Collectively, the methods outlined above provide the research community with a plethora of tools for protein modification, however, chemistry that facilitates the truly regioselective modification of proteins at any site of a protein (in addition to the termini) would be a transformative advance for the field. A number of powerful bioorthogonal chemistries59 (e.g., the Huisgen-type azide-alkyne cycloaddition4,60,61, inverse demand Diels Alder chemistry62,63 and the Staudinger reaction64,65) fit this desirable profile by providing absolute control over the site of modification. This is a result of the unique bioorthogonal functional handles employed in these reactions (e.g., azides, alkynes/cyclooctynes, tetrazines, phosphines, etc.) that exhibit minimal or no cross-reactivity with the functionalities found within the 21 proteinogenic amino acids. While some of these reactions can suffer from sluggish kinetics, and in most cases leave a large non-natural scar between the peptide backbone and the target modification, these methods have revolutionized the site-specific labeling of proteins, including within live cells3,59.

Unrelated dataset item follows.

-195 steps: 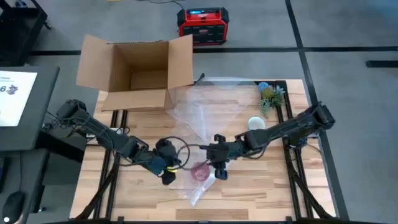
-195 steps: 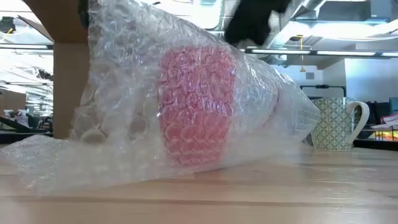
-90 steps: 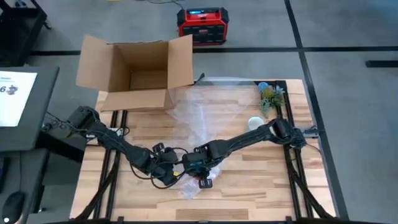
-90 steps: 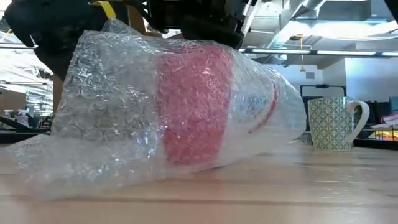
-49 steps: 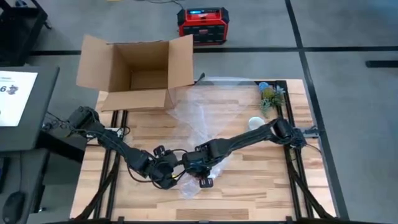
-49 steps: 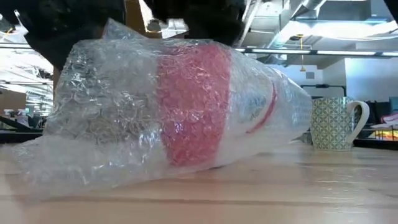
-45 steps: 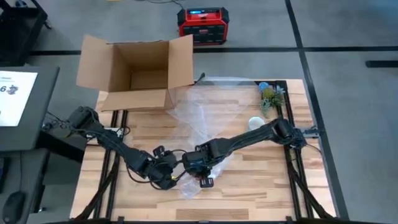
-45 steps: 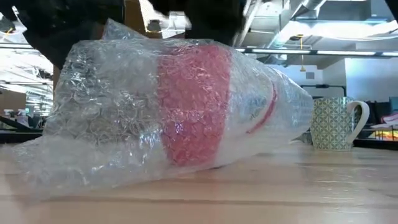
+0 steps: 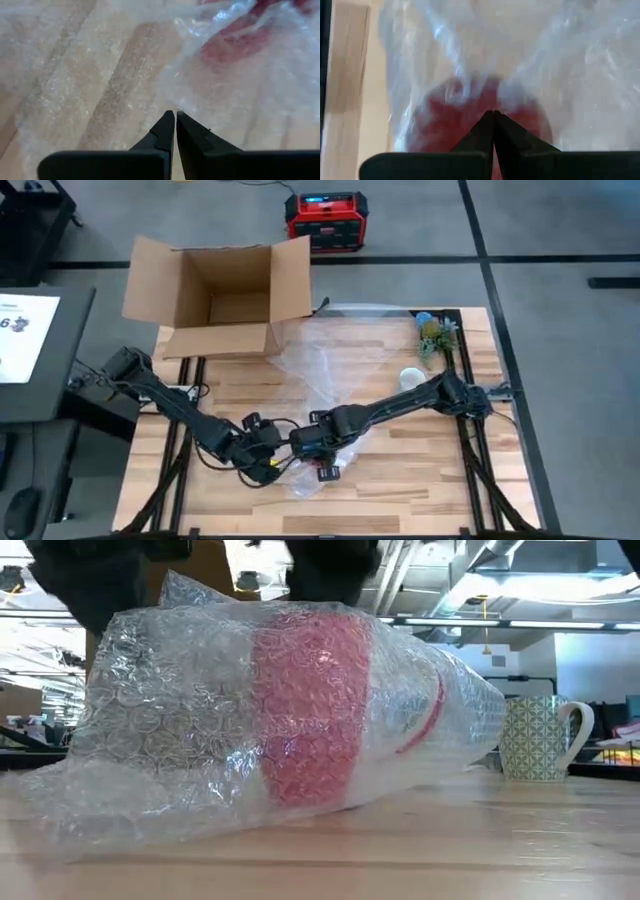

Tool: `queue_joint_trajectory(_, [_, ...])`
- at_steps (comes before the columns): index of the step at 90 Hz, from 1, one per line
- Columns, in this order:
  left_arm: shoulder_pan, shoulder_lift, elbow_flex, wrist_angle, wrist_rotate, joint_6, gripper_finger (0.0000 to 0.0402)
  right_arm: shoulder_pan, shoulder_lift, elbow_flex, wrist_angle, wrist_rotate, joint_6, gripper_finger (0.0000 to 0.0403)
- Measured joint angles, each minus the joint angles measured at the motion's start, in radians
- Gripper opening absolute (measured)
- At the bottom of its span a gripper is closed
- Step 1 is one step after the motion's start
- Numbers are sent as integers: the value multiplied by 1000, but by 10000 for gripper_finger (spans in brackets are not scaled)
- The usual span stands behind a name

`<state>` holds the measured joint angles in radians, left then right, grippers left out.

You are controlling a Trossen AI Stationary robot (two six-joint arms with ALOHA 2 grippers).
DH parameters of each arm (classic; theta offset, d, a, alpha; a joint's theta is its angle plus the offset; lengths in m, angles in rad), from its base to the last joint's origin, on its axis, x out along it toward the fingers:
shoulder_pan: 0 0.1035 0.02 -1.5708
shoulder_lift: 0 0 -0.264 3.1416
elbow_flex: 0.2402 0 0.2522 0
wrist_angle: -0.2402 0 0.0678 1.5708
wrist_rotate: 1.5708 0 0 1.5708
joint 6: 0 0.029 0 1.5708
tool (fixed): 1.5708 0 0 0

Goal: Wrap mug
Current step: Wrap the red mug with bubble wrap

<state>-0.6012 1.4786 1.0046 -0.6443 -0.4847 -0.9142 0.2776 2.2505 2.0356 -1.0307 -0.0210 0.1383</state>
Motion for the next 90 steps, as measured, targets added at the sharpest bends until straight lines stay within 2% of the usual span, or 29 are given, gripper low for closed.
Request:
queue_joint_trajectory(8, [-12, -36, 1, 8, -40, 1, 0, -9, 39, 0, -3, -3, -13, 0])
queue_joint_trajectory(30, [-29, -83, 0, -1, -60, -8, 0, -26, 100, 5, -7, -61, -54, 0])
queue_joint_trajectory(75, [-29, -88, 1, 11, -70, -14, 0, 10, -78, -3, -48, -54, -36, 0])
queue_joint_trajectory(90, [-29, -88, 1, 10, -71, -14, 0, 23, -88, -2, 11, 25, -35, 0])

Selenocysteine (Sec; U) is commonly referred to as the 21st proteinogenic amino acid and is known to be incorporated into at least 25 discrete selenoproteins in humans66. The unique reactivity of the selenol side chain of Sec, namely its low pKa and high oxidation potential and nucleophilicity relative to Cys, has led to significant interest in leveraging the amino acid for a number of applications in protein science67,68. While Sec has been used for bioconjugation applications, the methods developed to date have centered primarily on alkylation or arylation chemistries which often possess modest chemoselectivity over other nucleophilic side chains (e.g., Cys, Lys), poor kinetics/conversions, and/or use non-biocompatible reaction conditions38,69,70,71,72,73. Nonetheless, given that Sec is a native, yet exceptionally rare amino acid in the proteome, it remains a highly attractive candidate for serving as a linchpin for new protein modification methods with exquisite chemo- and regioselectivity, akin to the powerful biorthogonal chemistries at non-native functionalities highlighted above.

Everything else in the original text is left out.